La risposta generale è no.
La NASpI - Nuova Assicurazione Sociale per l'Impiego - è un sussidio pensato per chi perde il lavoro in modo involontario.
Le dimissioni volontarie, essendo una scelta del lavoratore, non rientrano in questa casistica generale e, di conseguenza, non danno accesso all'indennità di disoccupazione.
Quando spetta la naspi anche in caso di dimissioni?
Esiste un'eccezione fondamentale a questa regola: le dimissioni per giusta causa.
In questo caso, la legge considera la cessazione del rapporto di lavoro come una conseguenza di un comportamento grave del datore di lavoro, rendendo di fatto la perdita dell'impiego involontaria.
Le situazioni più comuni che configurano una giusta causa includono:
- Mancato o ritardato pagamento dello stipendio.
- Comportamenti di mobbing sul luogo di lavoro.
- Trasferimento del lavoratore a un'altra sede senza che sussistano le "comprovate ragioni tecniche, organizzative e produttive" previste dalla legge.
- Molestie sessuali subite sul luogo di lavoro.
- Notevole peggioramento delle mansioni lavorative rispetto a quelle di assunzione.
Quali altri diritti ho se mi licenzio volontariamente?
Indipendentemente dal diritto alla NASpI, quando presenti le dimissioni volontarie hai sempre diritto a ricevere le tue spettanze di fine rapporto.
Queste includono:
- Il Trattamento di Fine Rapporto - TFR.
- La liquidazione delle ferie non godute.
- La liquidazione dei permessi non goduti.
- I ratei della tredicesima e dell'eventuale quattordicesima mensilità maturati fino alla data delle dimissioni.
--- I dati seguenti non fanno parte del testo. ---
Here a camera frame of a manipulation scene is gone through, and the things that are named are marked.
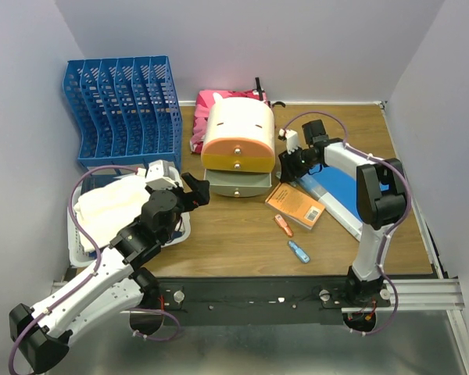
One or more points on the white folded cloth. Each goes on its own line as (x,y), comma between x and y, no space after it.
(103,211)

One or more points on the yellow drawer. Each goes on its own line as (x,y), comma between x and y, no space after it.
(238,163)

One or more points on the white mini drawer cabinet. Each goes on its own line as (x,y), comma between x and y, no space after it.
(241,118)

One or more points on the orange correction tape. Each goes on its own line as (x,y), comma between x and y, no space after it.
(280,221)

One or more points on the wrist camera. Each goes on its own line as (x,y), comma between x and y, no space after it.
(161,175)
(291,139)

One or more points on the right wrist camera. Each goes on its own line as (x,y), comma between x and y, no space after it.
(291,139)

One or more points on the white laundry basket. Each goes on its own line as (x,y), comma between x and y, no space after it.
(78,256)

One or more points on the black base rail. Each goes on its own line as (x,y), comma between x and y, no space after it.
(229,301)

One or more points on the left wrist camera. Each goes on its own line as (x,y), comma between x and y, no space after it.
(161,175)

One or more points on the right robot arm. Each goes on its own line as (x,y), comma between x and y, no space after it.
(383,198)

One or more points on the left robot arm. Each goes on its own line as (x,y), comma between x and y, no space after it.
(116,280)

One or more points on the grey bottom drawer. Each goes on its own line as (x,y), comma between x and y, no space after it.
(238,184)

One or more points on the orange paperback book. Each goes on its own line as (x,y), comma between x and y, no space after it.
(295,205)

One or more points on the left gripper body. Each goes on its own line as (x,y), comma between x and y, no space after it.
(186,201)

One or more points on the aluminium frame rail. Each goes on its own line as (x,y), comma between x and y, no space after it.
(426,298)

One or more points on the blue correction tape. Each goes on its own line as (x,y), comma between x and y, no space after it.
(299,252)

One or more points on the blue document folder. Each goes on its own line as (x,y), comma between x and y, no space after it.
(335,192)

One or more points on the blue plastic file organizer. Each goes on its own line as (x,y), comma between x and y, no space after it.
(126,109)

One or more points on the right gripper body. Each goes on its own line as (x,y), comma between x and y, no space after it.
(297,161)

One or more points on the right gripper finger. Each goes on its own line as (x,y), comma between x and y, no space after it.
(293,177)
(286,175)

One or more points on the pink camouflage cloth bag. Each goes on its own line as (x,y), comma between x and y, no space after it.
(203,105)

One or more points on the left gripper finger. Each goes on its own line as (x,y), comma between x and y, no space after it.
(190,181)
(201,194)
Come posso ottenere la disoccupazione dopo le dimissioni per giusta causa?
Ottenere la NASpI dopo dimissioni per giusta causa richiede di seguire una procedura specifica e di prestare molta attenzione.
Il primo passo è comunicare le dimissioni per via telematica, specificando che avvengono per giusta causa. È fondamentale poter dimostrare le motivazioni che hanno portato a questa decisione, ad esempio tramite comunicazioni scritte, testimonianze o altra documentazione.
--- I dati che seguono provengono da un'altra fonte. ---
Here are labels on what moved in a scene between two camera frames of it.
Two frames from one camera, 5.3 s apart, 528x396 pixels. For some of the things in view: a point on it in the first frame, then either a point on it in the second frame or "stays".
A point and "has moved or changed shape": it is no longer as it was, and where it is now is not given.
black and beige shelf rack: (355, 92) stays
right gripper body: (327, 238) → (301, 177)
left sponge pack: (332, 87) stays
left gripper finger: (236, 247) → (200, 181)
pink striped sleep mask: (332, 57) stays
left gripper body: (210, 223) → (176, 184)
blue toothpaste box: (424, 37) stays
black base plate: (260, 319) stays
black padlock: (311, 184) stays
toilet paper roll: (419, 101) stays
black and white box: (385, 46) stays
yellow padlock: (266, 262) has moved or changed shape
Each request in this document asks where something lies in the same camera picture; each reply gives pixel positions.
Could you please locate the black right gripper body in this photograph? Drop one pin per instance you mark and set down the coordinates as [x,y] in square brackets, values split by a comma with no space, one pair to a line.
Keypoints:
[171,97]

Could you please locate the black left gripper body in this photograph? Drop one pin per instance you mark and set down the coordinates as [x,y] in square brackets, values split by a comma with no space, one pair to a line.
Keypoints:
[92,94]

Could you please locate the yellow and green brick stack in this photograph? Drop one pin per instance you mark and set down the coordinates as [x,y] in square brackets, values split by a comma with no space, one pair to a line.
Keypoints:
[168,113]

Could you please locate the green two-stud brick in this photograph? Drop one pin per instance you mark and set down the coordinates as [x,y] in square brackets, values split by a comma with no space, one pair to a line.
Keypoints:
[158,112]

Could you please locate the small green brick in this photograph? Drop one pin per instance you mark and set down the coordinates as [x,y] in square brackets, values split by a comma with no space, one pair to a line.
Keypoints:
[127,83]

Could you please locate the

Successivamente, si presenta la domanda di NASpI all'INPS. Data la delicatezza della situazione, è fortemente consigliato rivolgersi a un patronato o a un consulente legale per verificare la propria situazione e preparare la documentazione necessaria a supporto della richiesta.
Quanto dura la naspi in caso di dimissioni per giusta causa?
La durata della NASpI, anche quando ottenuta per dimissioni per giusta causa, segue le regole generali previste per tutti i lavoratori.
L'indennità spetta per un numero di settimane pari alla metà delle settimane contributive degli ultimi quattro anni, per un periodo massimo di 24 mesi.